What to produce ▸
Please copy out the entries until you have copied the line that contains "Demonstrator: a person", beginning with the first line.

[Records drawn from a dataset]
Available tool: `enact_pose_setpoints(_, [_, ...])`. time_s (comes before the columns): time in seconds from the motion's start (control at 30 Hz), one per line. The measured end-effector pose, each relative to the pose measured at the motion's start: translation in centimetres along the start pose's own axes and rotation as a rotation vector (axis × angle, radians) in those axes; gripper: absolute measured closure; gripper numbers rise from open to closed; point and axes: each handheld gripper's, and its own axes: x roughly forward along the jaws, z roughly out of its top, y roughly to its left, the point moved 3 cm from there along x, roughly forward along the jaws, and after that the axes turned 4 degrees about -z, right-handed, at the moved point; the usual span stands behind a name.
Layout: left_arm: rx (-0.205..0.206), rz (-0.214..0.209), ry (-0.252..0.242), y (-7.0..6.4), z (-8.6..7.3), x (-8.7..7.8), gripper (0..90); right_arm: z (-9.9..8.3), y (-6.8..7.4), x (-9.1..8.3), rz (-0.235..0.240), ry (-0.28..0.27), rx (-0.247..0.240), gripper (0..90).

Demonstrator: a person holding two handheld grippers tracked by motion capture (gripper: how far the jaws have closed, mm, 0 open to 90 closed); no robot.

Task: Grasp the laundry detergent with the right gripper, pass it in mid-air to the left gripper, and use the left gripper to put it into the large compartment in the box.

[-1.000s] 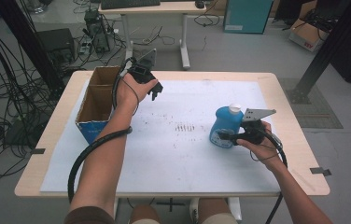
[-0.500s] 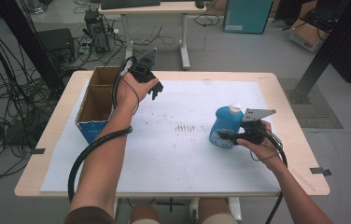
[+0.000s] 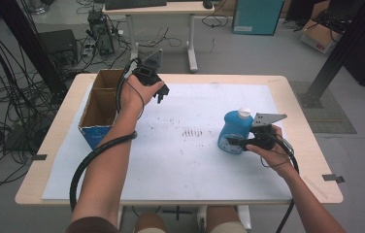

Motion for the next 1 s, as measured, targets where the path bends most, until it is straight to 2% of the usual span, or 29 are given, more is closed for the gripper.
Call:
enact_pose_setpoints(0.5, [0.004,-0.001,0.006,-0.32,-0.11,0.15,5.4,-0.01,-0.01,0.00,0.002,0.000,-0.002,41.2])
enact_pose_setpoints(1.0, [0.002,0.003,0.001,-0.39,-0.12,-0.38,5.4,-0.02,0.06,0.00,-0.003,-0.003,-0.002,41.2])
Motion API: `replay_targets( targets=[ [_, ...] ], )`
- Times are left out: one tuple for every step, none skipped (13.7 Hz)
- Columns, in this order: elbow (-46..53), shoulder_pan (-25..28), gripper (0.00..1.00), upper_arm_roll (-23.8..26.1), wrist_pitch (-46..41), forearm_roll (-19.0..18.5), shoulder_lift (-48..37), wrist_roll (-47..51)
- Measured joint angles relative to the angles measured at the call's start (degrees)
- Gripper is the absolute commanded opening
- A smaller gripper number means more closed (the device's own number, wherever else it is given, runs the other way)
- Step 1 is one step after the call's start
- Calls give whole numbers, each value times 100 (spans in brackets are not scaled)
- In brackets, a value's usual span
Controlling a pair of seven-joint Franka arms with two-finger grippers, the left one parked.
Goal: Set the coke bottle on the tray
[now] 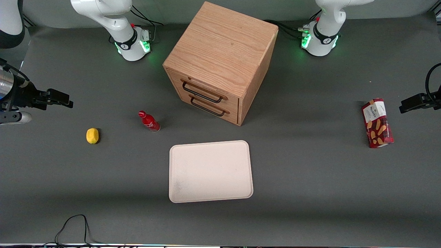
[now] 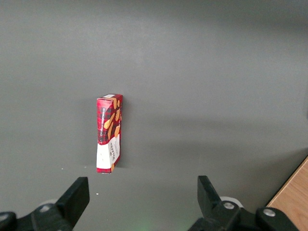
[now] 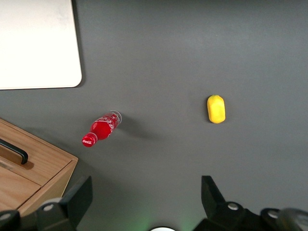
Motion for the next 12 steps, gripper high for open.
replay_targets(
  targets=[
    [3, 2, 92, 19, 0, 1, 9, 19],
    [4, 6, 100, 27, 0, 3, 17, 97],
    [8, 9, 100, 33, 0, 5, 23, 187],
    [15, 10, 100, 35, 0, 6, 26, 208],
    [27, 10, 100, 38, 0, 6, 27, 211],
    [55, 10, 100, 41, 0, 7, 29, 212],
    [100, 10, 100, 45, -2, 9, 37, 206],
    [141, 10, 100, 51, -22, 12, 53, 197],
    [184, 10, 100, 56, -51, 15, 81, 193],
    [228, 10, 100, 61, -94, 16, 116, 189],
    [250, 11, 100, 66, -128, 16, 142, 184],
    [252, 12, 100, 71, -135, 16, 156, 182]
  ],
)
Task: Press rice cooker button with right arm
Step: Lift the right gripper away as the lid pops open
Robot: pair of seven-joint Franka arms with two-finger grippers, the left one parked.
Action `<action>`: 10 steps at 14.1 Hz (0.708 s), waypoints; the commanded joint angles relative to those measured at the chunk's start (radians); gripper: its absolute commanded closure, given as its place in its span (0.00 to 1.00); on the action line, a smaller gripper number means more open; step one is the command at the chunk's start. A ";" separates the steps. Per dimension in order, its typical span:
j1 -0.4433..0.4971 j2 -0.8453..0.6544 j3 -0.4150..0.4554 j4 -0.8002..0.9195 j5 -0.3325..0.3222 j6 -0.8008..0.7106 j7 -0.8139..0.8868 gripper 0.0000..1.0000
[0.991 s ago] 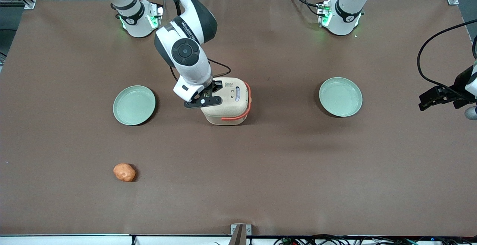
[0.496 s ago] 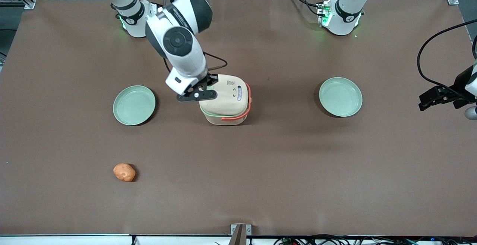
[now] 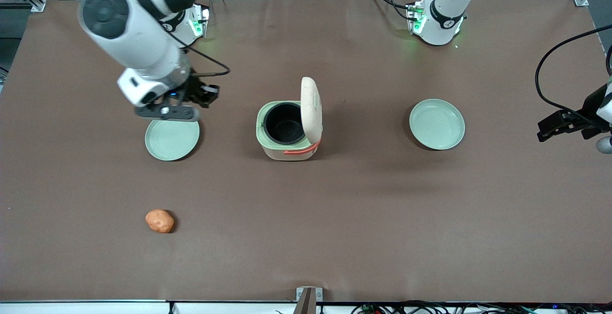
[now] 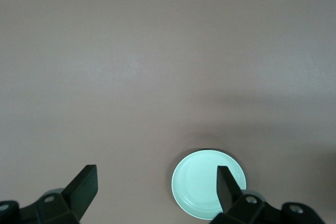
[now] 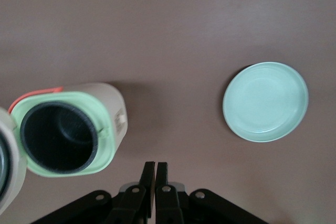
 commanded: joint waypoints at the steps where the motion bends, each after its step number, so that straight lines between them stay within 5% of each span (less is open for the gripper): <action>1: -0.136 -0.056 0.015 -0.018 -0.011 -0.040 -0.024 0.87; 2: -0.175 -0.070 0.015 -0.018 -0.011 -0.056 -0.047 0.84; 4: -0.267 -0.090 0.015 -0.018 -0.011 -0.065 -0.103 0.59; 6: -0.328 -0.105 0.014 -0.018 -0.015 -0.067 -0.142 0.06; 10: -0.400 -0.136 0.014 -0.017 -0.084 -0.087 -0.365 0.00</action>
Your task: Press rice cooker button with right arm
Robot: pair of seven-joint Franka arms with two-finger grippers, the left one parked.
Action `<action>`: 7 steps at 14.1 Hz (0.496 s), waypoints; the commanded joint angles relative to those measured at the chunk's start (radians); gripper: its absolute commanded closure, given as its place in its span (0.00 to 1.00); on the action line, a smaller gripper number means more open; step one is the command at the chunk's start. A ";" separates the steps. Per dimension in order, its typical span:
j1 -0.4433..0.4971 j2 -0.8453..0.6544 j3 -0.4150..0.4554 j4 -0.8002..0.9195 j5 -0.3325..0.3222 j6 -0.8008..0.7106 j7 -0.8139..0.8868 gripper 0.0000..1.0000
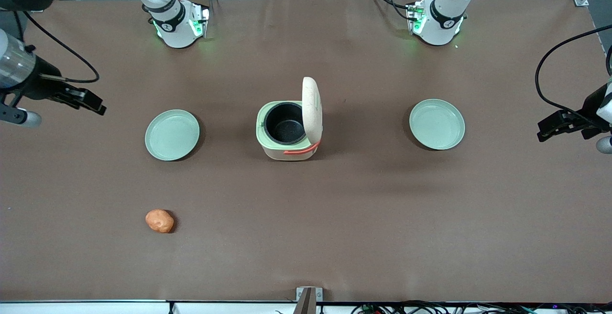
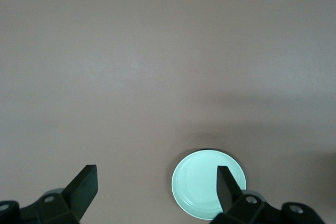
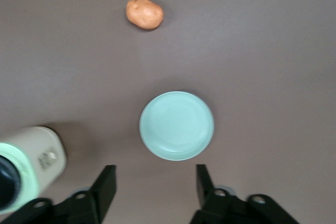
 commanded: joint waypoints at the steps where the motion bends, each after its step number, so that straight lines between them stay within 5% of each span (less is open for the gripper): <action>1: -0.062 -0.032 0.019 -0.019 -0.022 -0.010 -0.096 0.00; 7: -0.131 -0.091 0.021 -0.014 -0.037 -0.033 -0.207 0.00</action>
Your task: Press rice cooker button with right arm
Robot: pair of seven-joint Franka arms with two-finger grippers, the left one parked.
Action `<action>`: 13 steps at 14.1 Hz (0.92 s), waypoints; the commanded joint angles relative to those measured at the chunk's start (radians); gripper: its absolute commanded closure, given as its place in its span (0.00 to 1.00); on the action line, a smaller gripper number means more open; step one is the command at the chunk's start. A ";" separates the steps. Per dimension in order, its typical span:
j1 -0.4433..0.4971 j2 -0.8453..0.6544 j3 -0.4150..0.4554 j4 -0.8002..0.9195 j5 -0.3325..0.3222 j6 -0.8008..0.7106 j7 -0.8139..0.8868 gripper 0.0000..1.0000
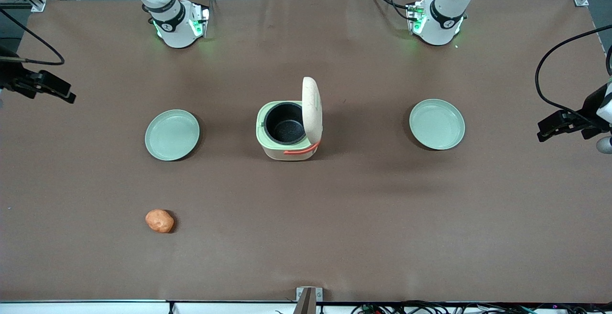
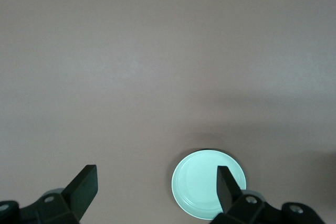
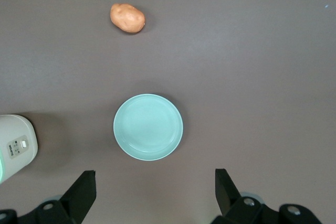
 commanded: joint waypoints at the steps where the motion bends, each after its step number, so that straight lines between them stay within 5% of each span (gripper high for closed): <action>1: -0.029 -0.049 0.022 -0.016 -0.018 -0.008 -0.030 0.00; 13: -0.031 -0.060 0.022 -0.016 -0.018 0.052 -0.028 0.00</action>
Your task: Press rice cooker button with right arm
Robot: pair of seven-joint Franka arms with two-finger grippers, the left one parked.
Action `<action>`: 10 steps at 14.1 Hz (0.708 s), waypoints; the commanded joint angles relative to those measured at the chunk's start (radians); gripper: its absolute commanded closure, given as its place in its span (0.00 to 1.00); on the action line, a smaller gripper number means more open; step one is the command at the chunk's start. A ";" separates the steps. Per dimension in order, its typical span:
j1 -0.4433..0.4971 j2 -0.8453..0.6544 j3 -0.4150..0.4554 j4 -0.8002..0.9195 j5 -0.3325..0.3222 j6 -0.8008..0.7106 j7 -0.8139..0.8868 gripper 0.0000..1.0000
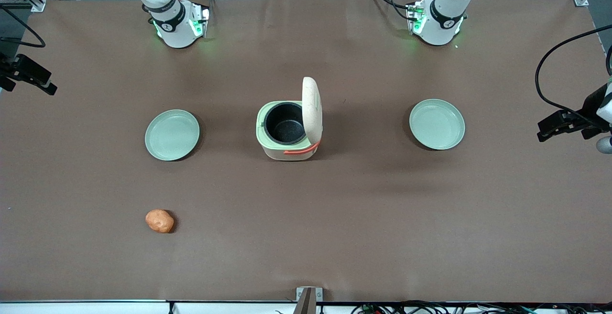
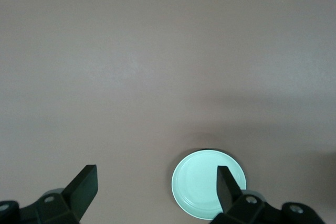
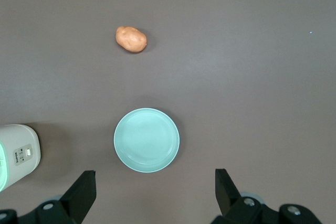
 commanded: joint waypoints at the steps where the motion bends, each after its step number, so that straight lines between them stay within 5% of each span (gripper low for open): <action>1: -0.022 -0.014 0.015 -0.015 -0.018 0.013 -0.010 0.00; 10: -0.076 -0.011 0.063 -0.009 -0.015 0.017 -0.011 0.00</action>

The answer ▸
Available tool: `enact_pose_setpoints(_, [_, ...])`. time_s (comes before the columns): time in seconds from the motion's start (control at 30 Hz), one per line. The measured end-effector pose, each relative to the pose measured at the motion's start: translation in centimetres along the start pose's own axes and rotation as a rotation vector (axis × angle, radians) in those axes; gripper: absolute measured closure; gripper numbers rise from open to closed; point and axes: each handheld gripper's, and its own axes: x roughly forward along the jaws, z roughly out of its top, y roughly to its left, the point moved 3 cm from there along x, roughly forward along the jaws, and after that the axes turned 4 degrees about -z, right-handed, at the moved point; the usual span stands behind a name.
Layout: left_arm: rx (-0.205..0.206), rz (-0.214..0.209), ry (-0.252..0.242), y (-7.0..6.4), z (-8.6..7.3), x (-8.7..7.8), gripper (0..90); right_arm: z (-9.9..8.3), y (-6.8..7.4), x (-9.1..8.3), rz (-0.235..0.240), ry (-0.28..0.27), rx (-0.247..0.240), gripper (0..90).

Demonstrator: a person holding two handheld grippers tracked by motion capture (gripper: how far the jaws have closed, mm, 0 open to 90 closed); no robot.

Nothing further remains for this exercise.